→ **DESCRIPTION OF THE TASK**: Ignoring every picture, transcribe the data in full as it stands.
# # #
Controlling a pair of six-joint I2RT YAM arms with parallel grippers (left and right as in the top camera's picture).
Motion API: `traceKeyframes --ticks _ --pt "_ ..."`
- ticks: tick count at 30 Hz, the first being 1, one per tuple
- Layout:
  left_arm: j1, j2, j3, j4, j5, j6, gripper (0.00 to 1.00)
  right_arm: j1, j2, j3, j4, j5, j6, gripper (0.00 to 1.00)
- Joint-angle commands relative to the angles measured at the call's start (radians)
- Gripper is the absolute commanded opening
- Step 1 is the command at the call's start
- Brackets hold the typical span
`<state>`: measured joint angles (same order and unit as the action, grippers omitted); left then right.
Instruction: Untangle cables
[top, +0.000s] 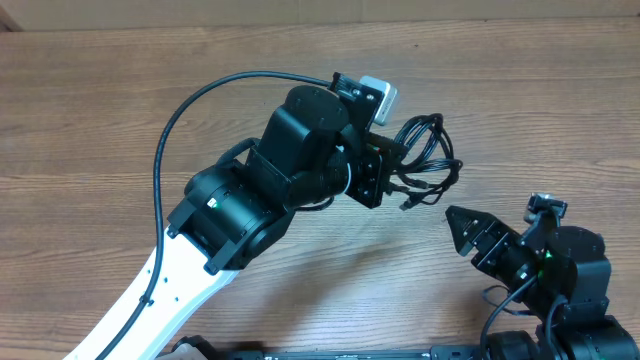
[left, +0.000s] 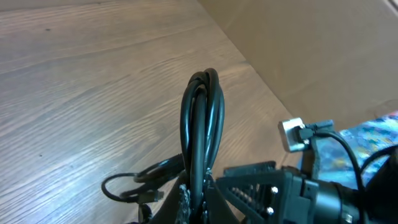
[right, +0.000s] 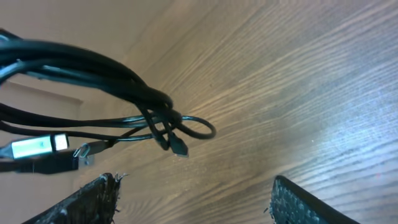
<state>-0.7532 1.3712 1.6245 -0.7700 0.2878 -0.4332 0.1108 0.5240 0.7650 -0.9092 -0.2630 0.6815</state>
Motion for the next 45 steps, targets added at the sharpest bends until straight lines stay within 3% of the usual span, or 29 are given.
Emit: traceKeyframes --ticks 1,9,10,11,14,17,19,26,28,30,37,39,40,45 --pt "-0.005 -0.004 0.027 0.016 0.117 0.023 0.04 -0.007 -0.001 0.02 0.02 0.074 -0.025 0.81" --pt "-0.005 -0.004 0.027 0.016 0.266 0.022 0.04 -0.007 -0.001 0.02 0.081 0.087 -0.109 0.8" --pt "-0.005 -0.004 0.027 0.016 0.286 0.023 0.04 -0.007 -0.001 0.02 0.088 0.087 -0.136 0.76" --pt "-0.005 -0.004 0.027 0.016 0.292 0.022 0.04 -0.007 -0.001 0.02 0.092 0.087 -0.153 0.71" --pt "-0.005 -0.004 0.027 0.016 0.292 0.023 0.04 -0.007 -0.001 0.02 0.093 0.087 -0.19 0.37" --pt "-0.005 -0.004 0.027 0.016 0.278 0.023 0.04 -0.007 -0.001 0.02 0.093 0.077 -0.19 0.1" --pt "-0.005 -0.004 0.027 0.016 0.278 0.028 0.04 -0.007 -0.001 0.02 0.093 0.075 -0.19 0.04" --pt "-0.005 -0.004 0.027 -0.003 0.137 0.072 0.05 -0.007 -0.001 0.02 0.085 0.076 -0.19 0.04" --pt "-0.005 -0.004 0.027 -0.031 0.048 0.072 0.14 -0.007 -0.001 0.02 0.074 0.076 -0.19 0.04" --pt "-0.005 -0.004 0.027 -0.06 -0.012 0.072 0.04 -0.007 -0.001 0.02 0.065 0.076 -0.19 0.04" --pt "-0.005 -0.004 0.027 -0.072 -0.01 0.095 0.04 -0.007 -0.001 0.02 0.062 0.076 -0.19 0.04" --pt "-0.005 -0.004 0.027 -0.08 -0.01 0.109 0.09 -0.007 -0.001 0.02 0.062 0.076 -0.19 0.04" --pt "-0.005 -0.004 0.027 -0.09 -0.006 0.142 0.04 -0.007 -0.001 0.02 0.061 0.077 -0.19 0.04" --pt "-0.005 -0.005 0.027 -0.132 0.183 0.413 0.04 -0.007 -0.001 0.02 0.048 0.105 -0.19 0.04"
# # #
→ **OUTPUT OF THE TASK**:
Controlling a pair of six-joint I2RT YAM arms with parallel grippers (left and right as in the top camera's picture).
Motion API: `traceKeyframes --ticks _ --pt "_ ..."`
- ticks: tick count at 30 Hz, the first being 1, one per tuple
- Layout:
  left_arm: j1, j2, j3, j4, j5, j6, gripper (0.00 to 1.00)
  right_arm: j1, j2, j3, j4, j5, j6, gripper (0.00 to 1.00)
- Joint-angle commands relative to the angles measured at the call's start (radians)
- Gripper is the absolute commanded opening
- Step 1 is the command at the call's start
- Brackets hold the typical span
`<state>`: measured joint angles (same order and unit as the action, grippers omitted); left then right.
Instruction: Untangle cables
[top, +0.000s] 
[left, +0.000s] 
[right, +0.000s] 
<state>-0.7532 1.3712 1.6245 -0.7700 0.2878 -0.4332 0.1108 0.5240 0.7650 -0.9092 -0.2630 0.6815</state>
Motion for the next 45 steps, targets added at the sharpest bends until straight lines stay within 3% of the usual span, or 29 are given.
Emit: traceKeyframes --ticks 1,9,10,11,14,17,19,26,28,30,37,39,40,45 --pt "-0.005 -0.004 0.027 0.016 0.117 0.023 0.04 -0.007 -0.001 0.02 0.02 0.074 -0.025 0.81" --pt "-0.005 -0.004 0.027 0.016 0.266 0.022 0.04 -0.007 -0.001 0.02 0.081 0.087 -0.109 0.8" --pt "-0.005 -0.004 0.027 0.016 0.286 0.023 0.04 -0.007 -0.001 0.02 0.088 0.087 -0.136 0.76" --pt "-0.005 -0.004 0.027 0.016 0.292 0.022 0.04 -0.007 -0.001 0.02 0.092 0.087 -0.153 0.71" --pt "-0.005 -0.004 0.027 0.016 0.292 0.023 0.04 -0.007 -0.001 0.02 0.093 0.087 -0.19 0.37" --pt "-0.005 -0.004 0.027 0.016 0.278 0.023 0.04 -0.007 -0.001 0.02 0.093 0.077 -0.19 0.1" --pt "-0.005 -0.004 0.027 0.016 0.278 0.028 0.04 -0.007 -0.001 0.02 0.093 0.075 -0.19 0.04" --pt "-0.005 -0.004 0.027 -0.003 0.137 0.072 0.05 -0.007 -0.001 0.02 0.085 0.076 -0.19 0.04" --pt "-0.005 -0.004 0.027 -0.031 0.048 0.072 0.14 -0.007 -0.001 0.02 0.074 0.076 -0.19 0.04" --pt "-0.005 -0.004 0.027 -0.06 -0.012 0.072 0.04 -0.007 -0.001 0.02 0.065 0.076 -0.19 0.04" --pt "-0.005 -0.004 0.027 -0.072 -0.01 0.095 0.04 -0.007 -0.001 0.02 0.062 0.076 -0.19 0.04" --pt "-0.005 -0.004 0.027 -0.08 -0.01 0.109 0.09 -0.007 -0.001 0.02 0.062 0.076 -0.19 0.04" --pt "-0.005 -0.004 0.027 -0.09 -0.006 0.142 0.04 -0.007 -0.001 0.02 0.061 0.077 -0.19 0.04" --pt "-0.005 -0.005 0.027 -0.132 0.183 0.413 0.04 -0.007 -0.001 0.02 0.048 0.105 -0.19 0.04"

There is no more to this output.